Toronto mayor John Tory has written an open letter to the Prime Minister of Ontario Doug Ford with a request to “press the pause button” in the incarnation of his plans to reduce the size of the city Council of Toronto, which, according to him, not repelled or from “any informative advice.”
On 27 July, Ford announced that the provincial government will reduce the number of municipal districts from 47 to 25 to the October elections, but this would throw the election campaign into chaos.
Defending the need for change, Ford claimed that he “consulted with thousands of people across the city,” but in his letter to tori notes that no formal public consultation was not.
Toronto mayor noted that the multi-year process of revision of the boundaries between the electoral districts has pushed the municipal government to increase the number of councillors from 44 to 47 ahead of the elections on 22 October, and although, according to him, he opposed increasing the number of advisors, “at least he respected the fact that this recommendation was made after a more extensive process involving public participation”.

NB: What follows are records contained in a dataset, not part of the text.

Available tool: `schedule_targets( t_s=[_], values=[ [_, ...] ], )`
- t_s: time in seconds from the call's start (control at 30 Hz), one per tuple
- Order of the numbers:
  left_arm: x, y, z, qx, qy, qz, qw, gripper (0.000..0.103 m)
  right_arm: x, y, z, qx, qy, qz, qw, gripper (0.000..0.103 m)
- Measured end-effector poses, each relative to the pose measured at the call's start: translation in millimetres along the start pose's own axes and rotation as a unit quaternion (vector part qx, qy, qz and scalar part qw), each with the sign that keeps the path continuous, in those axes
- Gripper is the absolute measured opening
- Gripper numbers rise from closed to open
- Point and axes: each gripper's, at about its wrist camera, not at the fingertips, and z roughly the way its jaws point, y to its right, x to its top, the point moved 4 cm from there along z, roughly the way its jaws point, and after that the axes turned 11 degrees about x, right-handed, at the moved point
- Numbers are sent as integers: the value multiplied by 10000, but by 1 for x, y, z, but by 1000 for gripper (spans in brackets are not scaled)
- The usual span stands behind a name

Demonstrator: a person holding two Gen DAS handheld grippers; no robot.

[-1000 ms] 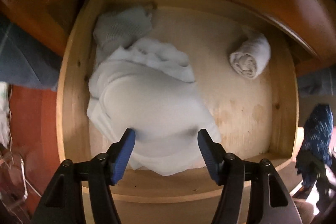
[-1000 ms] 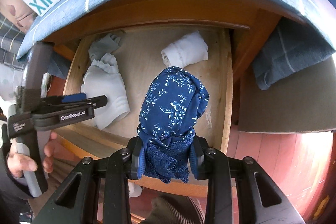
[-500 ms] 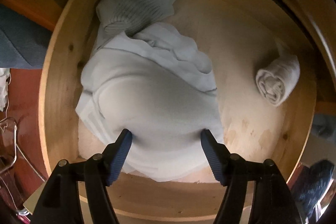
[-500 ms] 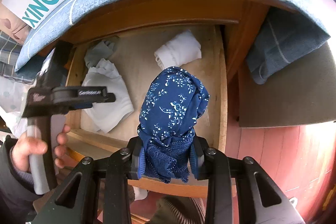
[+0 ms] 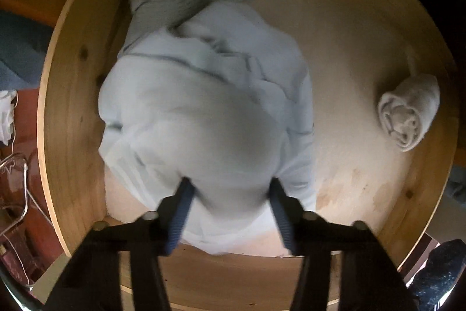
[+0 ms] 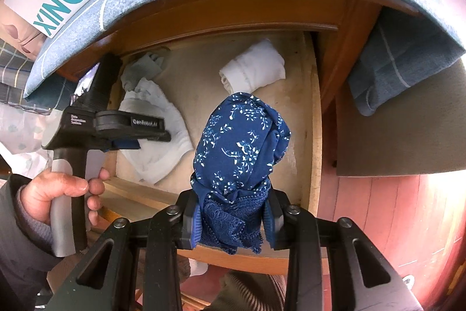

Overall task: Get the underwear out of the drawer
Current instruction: 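Lower the left gripper onto the white bra and grasp it while the right gripper holds the underwear, then lift the white bra with the left gripper and carry it toward the white box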

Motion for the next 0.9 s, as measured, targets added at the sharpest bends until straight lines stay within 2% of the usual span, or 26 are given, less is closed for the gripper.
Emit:
schedule_targets(
  t_s=[0.03, 0.1, 0.2, 0.53, 0.63, 0.9],
  values=[
    [0, -1, -1, 69, 41, 33, 10000, 42, 0, 0, 0, -11, 4, -4, 10000, 31],
    [0, -3, -3, 145, 105, 100, 9998, 28, 0, 0, 1, -23, -3, -6, 10000, 31],
    [-5, -12, -7, 168, 212, 100, 9996, 15, 0, 0, 3, -43, -29, -9, 10000, 31],
    [-29, -39, -31, 204, 670, 348, 9969, 13, 0, -2, 3, -118, -13, 9, 9999, 31],
    [-47, -49, -36, 123, 771, 357, 9963, 13, 0, -2, 3, -154, -10, 15, 9999, 31],
    [-66, -66, -51, -9, 963, 307, 9949, 13, -1, -5, 3, -248, 10, -34, 9997, 31]
  ],
)
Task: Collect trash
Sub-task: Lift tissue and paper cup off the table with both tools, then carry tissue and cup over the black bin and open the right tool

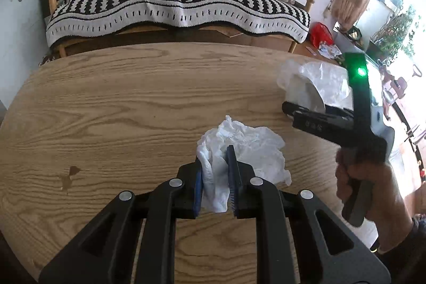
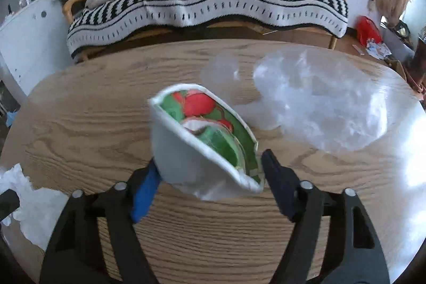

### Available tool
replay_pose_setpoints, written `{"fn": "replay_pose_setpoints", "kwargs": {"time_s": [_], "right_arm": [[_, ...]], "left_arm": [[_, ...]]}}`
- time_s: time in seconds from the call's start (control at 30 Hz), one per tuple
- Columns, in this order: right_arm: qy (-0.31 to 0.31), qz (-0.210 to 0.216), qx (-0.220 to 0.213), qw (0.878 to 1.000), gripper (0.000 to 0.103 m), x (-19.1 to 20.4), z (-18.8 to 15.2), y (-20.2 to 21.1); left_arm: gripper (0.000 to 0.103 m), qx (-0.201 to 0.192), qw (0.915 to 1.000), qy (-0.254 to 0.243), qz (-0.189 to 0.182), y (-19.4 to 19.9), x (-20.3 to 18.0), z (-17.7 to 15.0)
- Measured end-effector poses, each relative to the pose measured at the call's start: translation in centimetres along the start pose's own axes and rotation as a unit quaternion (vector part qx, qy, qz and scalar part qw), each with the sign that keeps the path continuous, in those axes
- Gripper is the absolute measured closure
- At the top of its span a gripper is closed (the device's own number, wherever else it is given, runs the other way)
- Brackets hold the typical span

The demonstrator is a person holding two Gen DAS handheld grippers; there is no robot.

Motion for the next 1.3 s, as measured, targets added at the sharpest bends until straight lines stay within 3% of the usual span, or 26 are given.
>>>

“Something so fundamentally important as the elections in the original scheme of civil democracy − should not be changed without public participation and without a clear process or a clear understanding of what impact this will have on society and what will be the price, − he wrote. In light of the absence of any public consultation, I urge you to consider suspension of the process for the referendum, so we can allow people to Express their opinions. For me, that you click on the pause button will power. I would respectfully suggested that the legality of the fact that your government takes such a high position to rise sharply, backed by your commitment to a legitimate process.”
In his letter to the Tory also said that none of the parties did not raise the issue of reducing the size of the Council of Toronto during the recent election campaign and, in his opinion, “none of the parties has no right to such unilateral action.”
As he says, Ford presented the bill “defies common sense from the point of view of practicality of changing the electoral process that has already begun, and from the point of view of our current relationships between the province and the municipality.”
In addition, tori believes that it is “contrary to the spirit of the Law of the city of Toronto” and possibly other laws, so on this issue now work as city lawyers.
The Prime Minister of Ontario Doug Ford has not given an official response to the letter from the tories, but his representative issued a statement which says that a planned change in size of the Council in Toronto will allow to “efficiently execute the priorities of importance for the people of Toronto.”